- _What you need to do_
Reproduce nothing beyond the line containing "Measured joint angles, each". From the first line of the data below down to it, copy each line exactly, without the pictures.
========================
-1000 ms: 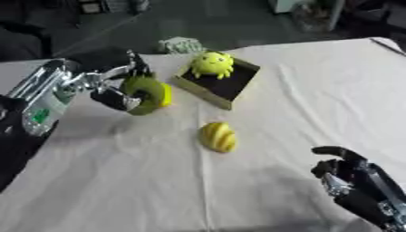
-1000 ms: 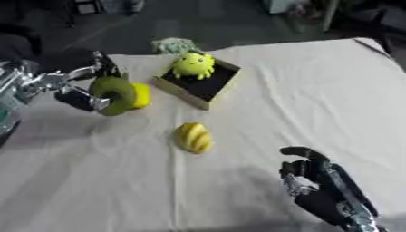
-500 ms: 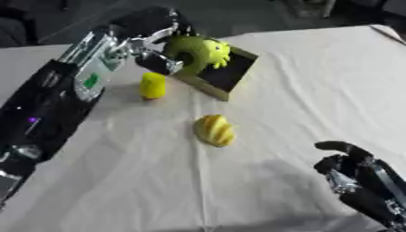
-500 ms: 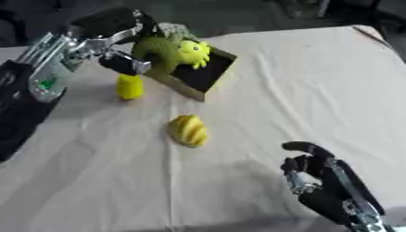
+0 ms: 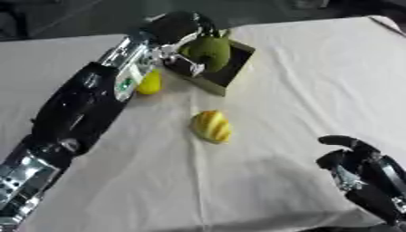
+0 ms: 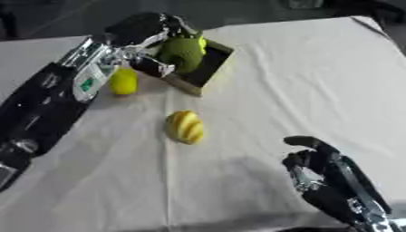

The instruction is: Pick up objects on the table and place them in the box.

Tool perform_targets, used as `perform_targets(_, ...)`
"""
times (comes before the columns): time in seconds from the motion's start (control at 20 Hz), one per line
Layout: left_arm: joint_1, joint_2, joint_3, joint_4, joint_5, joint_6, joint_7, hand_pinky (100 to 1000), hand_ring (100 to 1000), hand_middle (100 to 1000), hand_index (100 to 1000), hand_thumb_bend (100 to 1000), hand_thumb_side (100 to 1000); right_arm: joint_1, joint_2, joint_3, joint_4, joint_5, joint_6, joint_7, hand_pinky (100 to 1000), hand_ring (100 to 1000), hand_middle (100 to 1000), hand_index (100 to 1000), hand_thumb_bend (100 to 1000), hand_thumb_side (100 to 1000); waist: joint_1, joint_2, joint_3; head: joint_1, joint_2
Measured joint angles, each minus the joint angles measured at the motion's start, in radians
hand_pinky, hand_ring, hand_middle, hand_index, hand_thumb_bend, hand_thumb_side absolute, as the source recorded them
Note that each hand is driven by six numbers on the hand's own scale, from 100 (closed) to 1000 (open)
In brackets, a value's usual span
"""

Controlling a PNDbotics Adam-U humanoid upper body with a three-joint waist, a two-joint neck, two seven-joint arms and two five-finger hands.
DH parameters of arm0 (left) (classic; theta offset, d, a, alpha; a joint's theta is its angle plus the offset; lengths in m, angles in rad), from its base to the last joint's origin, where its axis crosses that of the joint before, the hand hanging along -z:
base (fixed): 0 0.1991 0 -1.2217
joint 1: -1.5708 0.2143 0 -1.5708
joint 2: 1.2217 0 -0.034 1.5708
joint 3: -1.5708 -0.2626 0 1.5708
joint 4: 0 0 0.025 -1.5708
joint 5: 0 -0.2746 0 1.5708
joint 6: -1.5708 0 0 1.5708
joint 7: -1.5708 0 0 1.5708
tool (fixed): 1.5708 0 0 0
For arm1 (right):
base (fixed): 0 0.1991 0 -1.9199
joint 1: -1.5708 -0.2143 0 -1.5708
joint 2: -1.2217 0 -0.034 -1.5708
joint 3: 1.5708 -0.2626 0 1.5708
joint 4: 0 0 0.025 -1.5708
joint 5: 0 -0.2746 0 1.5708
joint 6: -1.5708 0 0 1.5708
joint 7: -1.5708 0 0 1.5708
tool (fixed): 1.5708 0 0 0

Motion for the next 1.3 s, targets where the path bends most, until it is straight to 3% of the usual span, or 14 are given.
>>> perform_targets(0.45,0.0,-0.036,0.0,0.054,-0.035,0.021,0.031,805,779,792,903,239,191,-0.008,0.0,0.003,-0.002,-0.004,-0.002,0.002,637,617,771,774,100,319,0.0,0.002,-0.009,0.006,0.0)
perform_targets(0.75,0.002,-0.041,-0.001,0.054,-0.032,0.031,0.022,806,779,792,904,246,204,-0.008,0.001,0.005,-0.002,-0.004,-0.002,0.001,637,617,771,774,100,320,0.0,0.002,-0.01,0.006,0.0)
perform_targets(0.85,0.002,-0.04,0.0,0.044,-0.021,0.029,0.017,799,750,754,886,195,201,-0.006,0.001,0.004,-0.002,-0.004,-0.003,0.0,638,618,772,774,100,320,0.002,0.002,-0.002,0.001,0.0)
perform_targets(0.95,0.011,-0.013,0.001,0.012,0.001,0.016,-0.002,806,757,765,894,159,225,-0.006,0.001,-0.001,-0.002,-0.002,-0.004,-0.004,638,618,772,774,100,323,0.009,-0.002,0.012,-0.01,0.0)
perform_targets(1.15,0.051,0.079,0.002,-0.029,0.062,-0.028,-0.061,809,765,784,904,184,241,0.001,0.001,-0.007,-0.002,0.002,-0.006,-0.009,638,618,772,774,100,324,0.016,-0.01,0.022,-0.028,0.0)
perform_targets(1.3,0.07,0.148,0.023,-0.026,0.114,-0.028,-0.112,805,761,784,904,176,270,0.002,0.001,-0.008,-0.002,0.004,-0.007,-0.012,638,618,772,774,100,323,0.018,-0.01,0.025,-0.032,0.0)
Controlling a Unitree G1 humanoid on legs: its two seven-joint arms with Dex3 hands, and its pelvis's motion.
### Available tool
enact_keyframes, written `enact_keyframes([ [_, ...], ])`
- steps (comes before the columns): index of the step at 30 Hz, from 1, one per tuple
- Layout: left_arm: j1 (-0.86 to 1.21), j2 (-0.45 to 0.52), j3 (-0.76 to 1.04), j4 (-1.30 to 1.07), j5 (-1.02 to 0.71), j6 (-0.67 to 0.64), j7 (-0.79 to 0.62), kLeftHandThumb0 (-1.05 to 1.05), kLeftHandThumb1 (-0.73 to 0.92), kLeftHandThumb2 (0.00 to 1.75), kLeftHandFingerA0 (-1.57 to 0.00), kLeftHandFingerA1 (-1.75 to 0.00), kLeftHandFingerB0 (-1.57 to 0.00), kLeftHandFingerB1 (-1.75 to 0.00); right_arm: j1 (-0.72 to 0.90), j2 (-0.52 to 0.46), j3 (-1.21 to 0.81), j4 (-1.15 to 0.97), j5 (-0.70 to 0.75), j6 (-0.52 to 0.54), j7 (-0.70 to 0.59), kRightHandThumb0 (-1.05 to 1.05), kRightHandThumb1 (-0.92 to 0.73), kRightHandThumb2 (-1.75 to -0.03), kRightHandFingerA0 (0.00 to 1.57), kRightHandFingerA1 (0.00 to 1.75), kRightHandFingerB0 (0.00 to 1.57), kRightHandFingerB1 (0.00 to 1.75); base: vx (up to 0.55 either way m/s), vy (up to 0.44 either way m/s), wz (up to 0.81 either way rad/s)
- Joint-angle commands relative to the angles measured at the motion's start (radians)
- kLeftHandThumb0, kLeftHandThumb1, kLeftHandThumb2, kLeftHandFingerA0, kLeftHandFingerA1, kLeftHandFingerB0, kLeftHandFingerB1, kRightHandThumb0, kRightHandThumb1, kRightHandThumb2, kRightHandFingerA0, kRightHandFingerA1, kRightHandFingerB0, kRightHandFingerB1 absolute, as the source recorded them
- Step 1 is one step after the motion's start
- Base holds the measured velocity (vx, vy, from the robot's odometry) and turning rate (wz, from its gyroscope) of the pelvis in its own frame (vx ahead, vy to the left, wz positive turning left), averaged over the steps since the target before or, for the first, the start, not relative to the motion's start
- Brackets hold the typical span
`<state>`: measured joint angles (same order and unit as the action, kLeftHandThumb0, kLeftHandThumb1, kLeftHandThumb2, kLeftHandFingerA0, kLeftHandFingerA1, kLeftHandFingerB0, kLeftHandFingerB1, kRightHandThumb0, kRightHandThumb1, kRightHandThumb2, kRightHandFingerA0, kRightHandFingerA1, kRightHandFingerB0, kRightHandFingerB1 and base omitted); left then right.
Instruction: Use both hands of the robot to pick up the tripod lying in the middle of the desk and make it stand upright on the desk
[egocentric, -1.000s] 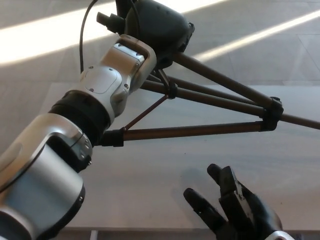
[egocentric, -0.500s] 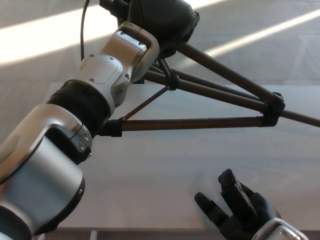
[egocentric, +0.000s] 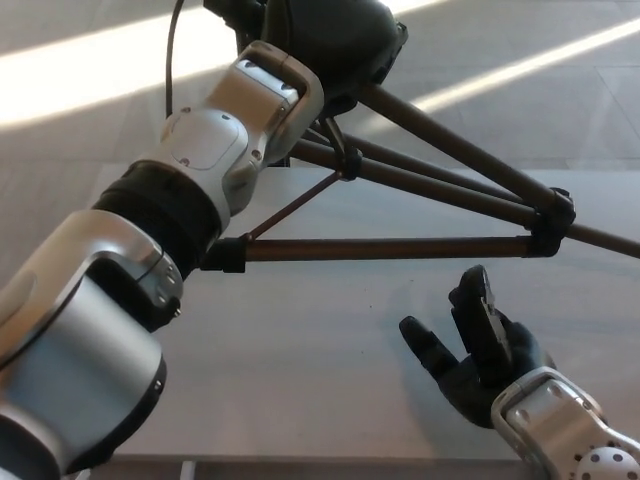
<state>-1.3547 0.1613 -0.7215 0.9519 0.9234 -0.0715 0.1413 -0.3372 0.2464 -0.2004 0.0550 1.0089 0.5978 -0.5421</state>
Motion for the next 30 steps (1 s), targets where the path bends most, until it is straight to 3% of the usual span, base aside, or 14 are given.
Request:
enact_keyframes([
  [1,0.02,0.002,0.007,-0.028,0.021,0.027,0.037,-0.25,0.6,0.92,-0.92,-1.71,-0.81,-1.18,-0.027,0.006,-0.007,0.035,-0.069,-0.05,0.074,-0.76,-0.55,-0.98,0.02,0.32,0.04,0.27,0.0,0.0,0.0],
  [4,0.035,-0.002,0.032,-0.032,-0.006,0.014,0.03,-0.24,0.61,0.93,-0.92,-1.68,-0.82,-1.17,-0.047,0.009,-0.015,0.058,-0.072,-0.048,0.09,-0.97,-0.63,-0.96,0.0,0.07,0.1,0.09,0.0,0.0,0.0],
  [5,0.037,-0.011,0.035,-0.042,-0.009,0.027,0.001,-0.29,0.55,1.07,-1.16,-1.3,-0.86,-1.02,-0.045,0.016,-0.02,0.058,-0.072,-0.054,0.092,-0.81,-0.71,-0.63,0.0,0.05,0.0,0.25,0.0,0.0,0.0],
  [6,0.039,-0.019,0.031,-0.046,0.0,0.038,0.007,-0.26,0.6,0.87,-0.97,-1.64,-0.84,-1.15,-0.058,0.007,0.0,0.087,-0.105,-0.065,0.125,-1.01,-0.64,-0.97,0.0,0.09,0.0,0.02,0.0,0.0,0.0],
  [7,0.039,-0.022,0.029,-0.052,0.009,0.051,0.006,-0.3,0.54,1.07,-1.16,-1.3,-0.86,-1.01,-0.075,0.005,0.005,0.119,-0.122,-0.075,0.145,-1.04,-0.65,-0.97,0.0,0.09,0.0,0.0,0.0,0.0,0.0],
  [8,0.038,-0.023,0.03,-0.053,0.01,0.052,0.006,-0.26,0.62,0.89,-0.9,-1.71,-0.8,-1.2,-0.09,0.005,0.006,0.144,-0.133,-0.081,0.155,-1.03,-0.65,-0.97,0.0,0.1,0.0,0.0,0.0,0.0,0.0],
  [13,0.046,-0.028,0.03,-0.069,0.015,0.066,0.005,-0.24,0.59,0.86,-0.96,-1.65,-0.85,-1.12,-0.129,0.025,-0.003,0.221,-0.168,-0.125,0.179,-1.02,-0.64,-0.96,0.0,0.11,0.0,0.0,0.0,0.0,0.0],
  [14,0.05,-0.024,0.03,-0.079,0.019,0.071,0.002,-0.3,0.54,1.06,-1.16,-1.29,-0.87,-1.02,-0.143,0.031,-0.003,0.255,-0.176,-0.138,0.191,-1.04,-0.64,-0.96,0.0,0.12,0.0,0.0,0.0,0.0,0.0],
  [15,0.052,-0.023,0.03,-0.083,0.02,0.072,0.001,-0.26,0.64,0.88,-0.91,-1.63,-0.81,-1.09,-0.148,0.032,-0.005,0.266,-0.18,-0.143,0.198,-1.04,-0.64,-0.96,0.0,0.12,0.0,0.0,0.0,0.0,0.0],
  [19,0.05,-0.024,0.035,-0.087,0.014,0.066,-0.007,-0.24,0.65,0.89,-0.92,-1.68,-0.81,-1.09,-0.162,0.028,-0.015,0.315,-0.197,-0.162,0.226,-0.83,-0.63,-0.78,0.0,0.0,0.0,0.0,0.0,0.0,0.0],
  [20,0.046,-0.026,0.036,-0.086,0.012,0.061,-0.008,-0.29,0.55,1.08,-1.17,-1.3,-0.84,-0.98,-0.166,0.024,-0.016,0.323,-0.205,-0.166,0.229,-0.87,-0.54,-0.82,0.0,0.0,0.0,0.0,0.0,0.0,0.0],
  [25,0.042,-0.013,0.049,-0.091,0.001,0.039,-0.022,-0.29,0.53,1.05,-1.17,-1.29,-0.81,-0.93,-0.215,0.018,-0.049,0.414,-0.22,-0.214,0.256,-0.89,-0.53,-0.8,0.0,0.01,0.0,0.01,0.0,0.0,0.0],
  [26,0.047,-0.011,0.054,-0.093,-0.001,0.033,-0.007,-0.25,0.62,0.87,-0.94,-1.69,-0.8,-1.09,-0.231,0.015,-0.055,0.438,-0.227,-0.231,0.267,-0.86,-0.54,-0.78,0.0,0.0,0.0,0.0,0.0,0.0,0.0],
  [30,0.054,-0.013,0.056,-0.106,0.001,0.04,-0.027,-0.26,0.65,0.82,-0.93,-1.72,-0.8,-1.14,-0.295,-0.008,-0.086,0.513,-0.25,-0.27,0.268,-0.9,-0.52,-0.81,0.0,0.0,0.0,0.03,0.0,0.0,0.0],
])
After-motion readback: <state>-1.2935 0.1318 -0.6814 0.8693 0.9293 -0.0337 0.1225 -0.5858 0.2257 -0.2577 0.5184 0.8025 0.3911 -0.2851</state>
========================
- _Written reply_
-1000 ms: 
-1000 ms: 
-500 ms: 
-500 ms: 
+0 ms: 
+0 ms: 

The instruction is: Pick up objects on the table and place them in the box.

Tool perform_targets, used as `perform_targets(_, ...)`
"""
times (comes before the columns): time in seconds from the motion's start (control at 20 Hz), one per line
Layout: left_arm: joint_1, joint_2, joint_3, joint_4, joint_5, joint_6, joint_7, hand_pinky (100 to 1000), hand_ring (100 to 1000), hand_middle (100 to 1000), hand_index (100 to 1000), hand_thumb_bend (100 to 1000), hand_thumb_side (100 to 1000); right_arm: joint_1, joint_2, joint_3, joint_4, joint_5, joint_6, joint_7, hand_pinky (100 to 1000), hand_ring (100 to 1000), hand_middle (100 to 1000), hand_index (100 to 1000), hand_thumb_bend (100 to 1000), hand_thumb_side (100 to 1000); waist: joint_1, joint_2, joint_3; head: joint_1, joint_2
Measured joint angles, each minus the joint angles measured at the motion's start, in radians

Nothing more remains for this exercise.